◆ TASK DIRECTIONS ◆
Write the data below out in full, exactly as it stands.

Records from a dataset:
● ● ● ● ●

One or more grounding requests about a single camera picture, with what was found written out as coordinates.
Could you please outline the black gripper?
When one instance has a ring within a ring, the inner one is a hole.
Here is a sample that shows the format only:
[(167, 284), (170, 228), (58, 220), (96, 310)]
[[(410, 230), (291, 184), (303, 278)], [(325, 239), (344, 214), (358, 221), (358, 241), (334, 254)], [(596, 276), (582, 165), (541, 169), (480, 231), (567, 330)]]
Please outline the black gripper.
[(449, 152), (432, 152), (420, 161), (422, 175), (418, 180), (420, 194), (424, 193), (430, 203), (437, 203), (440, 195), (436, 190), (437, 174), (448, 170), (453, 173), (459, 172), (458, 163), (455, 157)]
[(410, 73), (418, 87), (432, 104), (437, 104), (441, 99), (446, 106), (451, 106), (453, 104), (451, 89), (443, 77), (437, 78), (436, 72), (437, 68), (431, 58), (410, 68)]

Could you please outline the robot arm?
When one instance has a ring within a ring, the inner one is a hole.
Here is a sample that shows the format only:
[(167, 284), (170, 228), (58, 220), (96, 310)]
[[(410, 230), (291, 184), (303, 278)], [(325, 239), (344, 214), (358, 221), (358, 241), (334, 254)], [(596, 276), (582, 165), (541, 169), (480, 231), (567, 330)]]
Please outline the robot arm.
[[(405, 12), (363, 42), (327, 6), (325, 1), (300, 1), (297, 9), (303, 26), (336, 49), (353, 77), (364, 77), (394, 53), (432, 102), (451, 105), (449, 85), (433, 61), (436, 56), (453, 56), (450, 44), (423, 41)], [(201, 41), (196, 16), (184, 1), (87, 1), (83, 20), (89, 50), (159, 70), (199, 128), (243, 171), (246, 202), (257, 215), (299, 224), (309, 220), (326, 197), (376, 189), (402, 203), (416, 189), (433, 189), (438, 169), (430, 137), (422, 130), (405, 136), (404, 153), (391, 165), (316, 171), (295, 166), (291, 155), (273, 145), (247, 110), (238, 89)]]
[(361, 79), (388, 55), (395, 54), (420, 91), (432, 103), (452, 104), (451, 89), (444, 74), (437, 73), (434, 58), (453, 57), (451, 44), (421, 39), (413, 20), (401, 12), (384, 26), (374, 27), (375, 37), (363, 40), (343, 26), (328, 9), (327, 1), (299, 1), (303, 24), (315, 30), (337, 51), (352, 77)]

● ● ● ● ●

◆ FINISHED TASK ◆
One or more grounding requests about a single camera picture, with what was found written out as coordinates.
Could you please outline the black gripper?
When one instance has a ring within a ring, the inner one is a hole.
Here is a sample that shows the format only:
[(167, 284), (170, 228), (58, 220), (96, 310)]
[[(410, 230), (291, 184), (303, 278)], [(325, 239), (344, 214), (358, 221), (358, 241), (334, 254)], [(596, 276), (582, 165), (541, 169), (480, 231), (567, 330)]]
Please outline the black gripper.
[(449, 152), (432, 152), (420, 161), (422, 175), (418, 180), (420, 194), (424, 193), (430, 203), (437, 203), (440, 195), (436, 190), (437, 174), (448, 170), (453, 173), (459, 172), (458, 163), (455, 157)]
[(410, 73), (418, 87), (432, 104), (437, 104), (441, 99), (446, 106), (451, 106), (453, 104), (451, 89), (443, 77), (437, 78), (436, 72), (437, 68), (431, 58), (410, 68)]

Could you please outline the robot arm?
When one instance has a ring within a ring, the inner one is a hole.
Here is a sample that shows the format only:
[(167, 284), (170, 228), (58, 220), (96, 310)]
[[(410, 230), (291, 184), (303, 278)], [(325, 239), (344, 214), (358, 221), (358, 241), (334, 254)], [(596, 276), (582, 165), (541, 169), (480, 231), (567, 330)]]
Please outline the robot arm.
[[(405, 12), (363, 42), (327, 6), (325, 1), (300, 1), (297, 9), (303, 26), (336, 49), (353, 77), (364, 77), (394, 53), (432, 102), (451, 105), (449, 85), (433, 61), (436, 56), (453, 56), (450, 44), (423, 41)], [(201, 41), (196, 16), (184, 1), (87, 1), (83, 20), (89, 50), (159, 70), (199, 128), (243, 171), (246, 202), (257, 215), (299, 224), (309, 220), (326, 197), (376, 189), (402, 203), (416, 189), (433, 189), (438, 169), (430, 137), (422, 130), (405, 136), (404, 153), (391, 165), (316, 171), (295, 166), (291, 155), (273, 145), (247, 110), (238, 89)]]
[(361, 79), (388, 55), (395, 54), (420, 91), (432, 103), (452, 104), (451, 89), (444, 74), (437, 73), (434, 58), (453, 57), (451, 44), (421, 39), (413, 20), (401, 12), (384, 26), (374, 27), (375, 37), (363, 40), (343, 26), (328, 9), (327, 1), (299, 1), (303, 24), (315, 30), (337, 51), (352, 77)]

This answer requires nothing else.